(DATA SHOWN begins)
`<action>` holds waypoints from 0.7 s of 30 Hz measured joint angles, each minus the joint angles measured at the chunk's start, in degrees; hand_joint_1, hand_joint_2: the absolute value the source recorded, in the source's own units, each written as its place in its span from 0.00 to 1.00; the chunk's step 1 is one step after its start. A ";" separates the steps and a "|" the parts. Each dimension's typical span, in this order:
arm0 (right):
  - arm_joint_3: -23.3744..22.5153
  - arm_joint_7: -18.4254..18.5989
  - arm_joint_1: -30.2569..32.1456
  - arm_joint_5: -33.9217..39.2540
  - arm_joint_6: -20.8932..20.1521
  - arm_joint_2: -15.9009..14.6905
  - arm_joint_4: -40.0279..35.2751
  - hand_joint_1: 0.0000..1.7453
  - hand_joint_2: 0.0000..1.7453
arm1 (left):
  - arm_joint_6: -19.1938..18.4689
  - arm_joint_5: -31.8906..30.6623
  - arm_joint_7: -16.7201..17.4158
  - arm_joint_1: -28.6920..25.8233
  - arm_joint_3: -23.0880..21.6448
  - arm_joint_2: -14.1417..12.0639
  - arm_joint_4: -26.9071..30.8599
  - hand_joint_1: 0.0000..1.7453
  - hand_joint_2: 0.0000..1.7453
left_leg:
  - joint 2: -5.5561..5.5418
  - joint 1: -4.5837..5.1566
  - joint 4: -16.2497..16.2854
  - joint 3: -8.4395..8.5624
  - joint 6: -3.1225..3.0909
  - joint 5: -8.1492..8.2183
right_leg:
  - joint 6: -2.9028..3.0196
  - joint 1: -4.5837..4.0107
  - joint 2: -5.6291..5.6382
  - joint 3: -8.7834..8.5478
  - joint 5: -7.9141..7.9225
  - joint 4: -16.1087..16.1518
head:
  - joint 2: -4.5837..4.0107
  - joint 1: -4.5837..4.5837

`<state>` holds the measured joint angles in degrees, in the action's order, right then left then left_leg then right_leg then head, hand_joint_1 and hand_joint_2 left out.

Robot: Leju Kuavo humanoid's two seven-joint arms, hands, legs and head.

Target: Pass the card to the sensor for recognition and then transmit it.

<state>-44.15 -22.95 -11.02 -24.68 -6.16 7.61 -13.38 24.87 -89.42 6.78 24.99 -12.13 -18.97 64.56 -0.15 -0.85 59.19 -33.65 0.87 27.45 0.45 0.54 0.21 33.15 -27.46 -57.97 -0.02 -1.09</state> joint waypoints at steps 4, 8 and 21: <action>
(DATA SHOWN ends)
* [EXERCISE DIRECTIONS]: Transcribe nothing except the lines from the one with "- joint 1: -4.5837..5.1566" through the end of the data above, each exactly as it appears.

* [THE ANSWER]:
  - joint 1: -4.5837..5.1566
  - joint 4: -16.2497..16.2854
  - joint 3: -8.4395..8.5624
  - joint 6: -3.1225..3.0909
  - joint 5: -8.1492..8.2183
right_leg:
  - joint 6: -2.9028..3.0196
  - joint 1: -4.5837..4.0107
  - joint 2: -5.6291..5.6382
  - joint 3: -8.7834..8.5478
  - joint 5: -7.9141..7.9225
  - joint 4: -16.1087..16.1518
head:
  - joint 2: -4.5837..4.0107
  - joint 1: -4.5837..4.5837

`<state>` holds the measured joint angles in degrees, in the action's order, right then left then left_leg then right_leg then head, hand_joint_1 and hand_joint_2 left out.

Robot: Leju Kuavo humanoid's two seven-joint arms, hands, legs and head.

Target: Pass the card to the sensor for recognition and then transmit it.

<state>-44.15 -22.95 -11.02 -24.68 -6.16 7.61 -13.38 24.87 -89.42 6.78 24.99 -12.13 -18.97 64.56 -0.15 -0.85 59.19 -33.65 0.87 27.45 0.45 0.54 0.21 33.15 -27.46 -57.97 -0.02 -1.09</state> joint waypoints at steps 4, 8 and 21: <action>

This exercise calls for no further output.